_TASK GOAL_
Repeat the data exactly as given below, dropping every picture.

_COLLECTED MATERIAL_
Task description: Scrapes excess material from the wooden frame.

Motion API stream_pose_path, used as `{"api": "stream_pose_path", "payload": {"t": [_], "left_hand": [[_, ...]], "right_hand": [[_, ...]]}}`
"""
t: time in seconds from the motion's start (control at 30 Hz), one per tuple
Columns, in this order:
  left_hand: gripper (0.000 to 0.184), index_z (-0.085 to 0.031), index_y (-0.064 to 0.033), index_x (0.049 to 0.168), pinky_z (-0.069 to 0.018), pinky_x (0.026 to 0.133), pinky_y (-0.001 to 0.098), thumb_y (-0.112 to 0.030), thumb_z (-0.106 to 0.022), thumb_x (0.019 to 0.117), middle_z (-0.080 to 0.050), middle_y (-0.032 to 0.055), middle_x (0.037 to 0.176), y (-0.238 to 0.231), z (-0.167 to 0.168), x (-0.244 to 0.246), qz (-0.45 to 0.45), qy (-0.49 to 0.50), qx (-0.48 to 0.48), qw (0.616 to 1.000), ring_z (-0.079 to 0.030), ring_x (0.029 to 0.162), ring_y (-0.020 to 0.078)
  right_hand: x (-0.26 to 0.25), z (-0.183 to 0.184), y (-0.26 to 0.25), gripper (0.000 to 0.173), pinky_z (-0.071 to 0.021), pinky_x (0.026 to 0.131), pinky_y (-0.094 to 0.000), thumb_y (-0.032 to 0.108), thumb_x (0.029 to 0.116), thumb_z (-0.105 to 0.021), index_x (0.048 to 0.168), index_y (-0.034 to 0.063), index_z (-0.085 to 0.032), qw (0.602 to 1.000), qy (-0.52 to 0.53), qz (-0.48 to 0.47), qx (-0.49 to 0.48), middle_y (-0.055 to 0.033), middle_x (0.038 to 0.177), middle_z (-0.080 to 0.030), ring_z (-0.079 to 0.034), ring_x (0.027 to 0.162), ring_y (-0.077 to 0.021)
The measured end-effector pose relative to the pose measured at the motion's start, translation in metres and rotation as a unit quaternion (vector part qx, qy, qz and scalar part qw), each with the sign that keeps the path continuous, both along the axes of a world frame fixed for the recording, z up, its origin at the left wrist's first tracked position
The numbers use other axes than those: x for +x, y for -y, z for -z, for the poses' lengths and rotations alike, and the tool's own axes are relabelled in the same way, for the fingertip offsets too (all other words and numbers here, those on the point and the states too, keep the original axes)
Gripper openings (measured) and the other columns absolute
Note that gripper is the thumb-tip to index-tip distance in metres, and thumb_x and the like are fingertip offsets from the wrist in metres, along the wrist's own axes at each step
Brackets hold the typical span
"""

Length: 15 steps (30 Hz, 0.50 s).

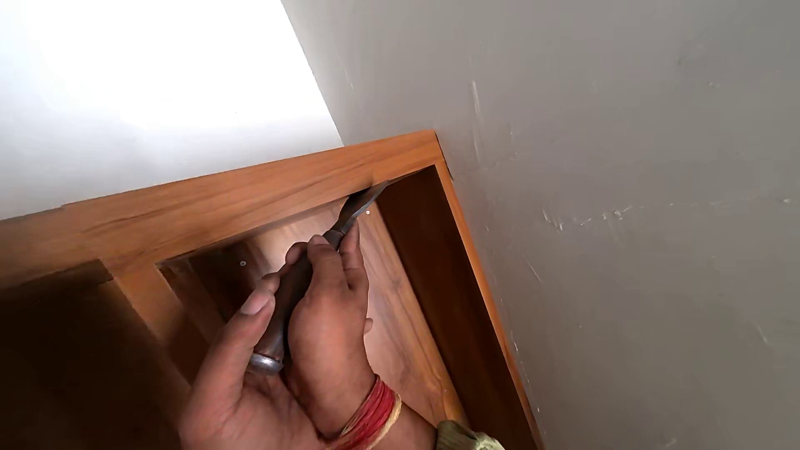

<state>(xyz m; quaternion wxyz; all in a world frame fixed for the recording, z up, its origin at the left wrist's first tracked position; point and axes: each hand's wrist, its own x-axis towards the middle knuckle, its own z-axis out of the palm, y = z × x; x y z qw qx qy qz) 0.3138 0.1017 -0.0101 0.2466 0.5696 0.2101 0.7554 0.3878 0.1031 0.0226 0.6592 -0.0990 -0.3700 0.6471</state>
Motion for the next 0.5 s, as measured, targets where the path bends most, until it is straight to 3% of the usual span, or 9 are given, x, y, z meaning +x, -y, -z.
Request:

_RESULT OF THE EXERCISE_
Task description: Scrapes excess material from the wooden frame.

Motion API stream_pose_path, used as `{"api": "stream_pose_path", "payload": {"t": [_], "left_hand": [[_, ...]], "right_hand": [[_, ...]]}}`
"""
t: time in seconds from the motion's start (control at 30 Hz), one per tuple
Columns, in this order:
  left_hand: gripper (0.000 to 0.184), index_z (-0.085 to 0.031), index_y (-0.064 to 0.033), index_x (0.049 to 0.168), pinky_z (-0.069 to 0.018), pinky_x (0.026 to 0.133), pinky_y (-0.001 to 0.098), thumb_y (-0.112 to 0.030), thumb_z (-0.106 to 0.022), thumb_x (0.019 to 0.117), middle_z (-0.080 to 0.050), middle_y (-0.032 to 0.055), middle_x (0.037 to 0.176), y (-0.238 to 0.231), z (-0.167 to 0.168), x (-0.244 to 0.246), qz (-0.45 to 0.45), qy (-0.49 to 0.50), qx (-0.48 to 0.48), qw (0.616 to 1.000), ring_z (-0.079 to 0.030), ring_x (0.029 to 0.162), ring_y (-0.020 to 0.078)
  right_hand: x (-0.26 to 0.25), z (-0.183 to 0.184), y (-0.26 to 0.25), gripper (0.000 to 0.173), pinky_z (-0.071 to 0.021), pinky_x (0.026 to 0.131), pinky_y (-0.094 to 0.000), thumb_y (-0.032 to 0.108), thumb_x (0.029 to 0.116), thumb_z (-0.105 to 0.021), index_x (0.048 to 0.168), index_y (-0.034 to 0.063), index_z (-0.085 to 0.032), qw (0.602 to 1.000), qy (-0.52 to 0.53), qz (-0.48 to 0.47), qx (-0.49 to 0.48), middle_y (-0.055 to 0.033), middle_x (0.038 to 0.177), middle_z (-0.080 to 0.030), ring_z (-0.079 to 0.034), ring_x (0.027 to 0.162), ring_y (-0.077 to 0.021)
The measured end-effector pose relative to the pose measured at the motion's start, translation in metres and rotation as a unit quaternion (vector part qx, qy, qz and scalar part qw), each with the sign that keeps the path continuous, both along the axes of a world frame fixed for the recording, z up, its origin at the left wrist's first tracked position
The numbers use other axes than those: x for +x, y for -y, z for -z, for the poses' lengths and rotations alike, and the tool's own axes are relabelled in the same way, for the fingertip offsets too (all other words and numbers here, those on the point and the states too, keep the original axes)
Gripper openings (measured) and the other columns absolute
Note that gripper is the thumb-tip to index-tip distance in metres, and thumb_x and the like are fingertip offsets from the wrist in metres, along the wrist's own axes at each step
Brackets hold the typical span
"""

Length: 15 steps (30 Hz, 0.50 s).


<state>(xyz m; quaternion wxyz; all in a world frame fixed for the recording, z up, its origin at the left wrist's first tracked position; point and axes: each hand's wrist, its own x-axis towards the middle knuckle, its own z-axis out of the palm, y = z × x; x y z qw qx qy qz) 0.3138 0.1017 -0.0101 0.2466 0.5696 0.2101 0.7554 0.3878 0.1031 0.0226 0.6592 -0.0990 -0.3700 0.6471</state>
Motion for the next 0.5 s, as measured, targets where the path bends most, until it is straight to 3% of the usual span, or 9 are given, x, y, z meaning +x, -y, -z.
Request:

Work on this exercise is complete.